Posts Tagged 'I’m Such a Dork Sometimes'

I had a strange internal geography growing up. I knew, intellectually, that the USSR and Germany and Poland and Czechoslovakia were real places (unlike, say, Greece, which I believed was a myth until I found it in an atlas one day). As a child of Cold War media, though, it was difficult for me to imagine that they existed on the same plane as the United States, however many times I saw Ronald Reagan on TV with the latest in a series of soon-to-be-dead Russian leaders.

In this half-imaginary Eastern Europe I’d created, the Iron Curtain was a tangible object – not the harshly-lit barbed wire fence I only recently learned was a feature of the Czech countryside, but a tall, solid sheet of gleaming steel, undulating across the landscape. Later, I learned that the Curtain was metaphorical – and I assumed that the Berlin Wall must be, too. I’d seen the checkpoints in films, of course, but that didn’t translate, in my mind, to a great concrete barricade, covered in graffiti and subject to being, quite literally, torn down.

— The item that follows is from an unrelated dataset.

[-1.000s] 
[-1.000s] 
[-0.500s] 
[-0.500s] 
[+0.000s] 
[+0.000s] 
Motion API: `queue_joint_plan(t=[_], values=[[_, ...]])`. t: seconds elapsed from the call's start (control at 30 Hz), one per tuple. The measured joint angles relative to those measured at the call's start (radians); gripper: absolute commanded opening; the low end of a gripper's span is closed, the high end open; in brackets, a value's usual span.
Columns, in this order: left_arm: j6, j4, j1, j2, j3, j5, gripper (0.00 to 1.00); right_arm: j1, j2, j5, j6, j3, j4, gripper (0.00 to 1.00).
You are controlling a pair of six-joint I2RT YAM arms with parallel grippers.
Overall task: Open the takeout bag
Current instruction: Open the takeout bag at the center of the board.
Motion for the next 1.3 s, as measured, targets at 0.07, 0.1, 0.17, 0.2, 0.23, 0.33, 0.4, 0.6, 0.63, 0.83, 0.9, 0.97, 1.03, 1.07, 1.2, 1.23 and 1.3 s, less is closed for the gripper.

But then, on a no-doubt chilly November morning, Jan was late to class. Jan was a German exchange student, and Jan was never late. This morning, though, he was, and when he ran, breathless, into Mr. Augustin’s Mythology class, his English had all but abandoned him. Mr. Augustin listened to his broken attempts to communicate his excitement to the rest of us, then spoke to him in German. A moment later, he said, “The Berlin Wall has been torn down. Jan’s parents called to say they’re arranging to meet members of the family who were trapped on the other side the night it was built.”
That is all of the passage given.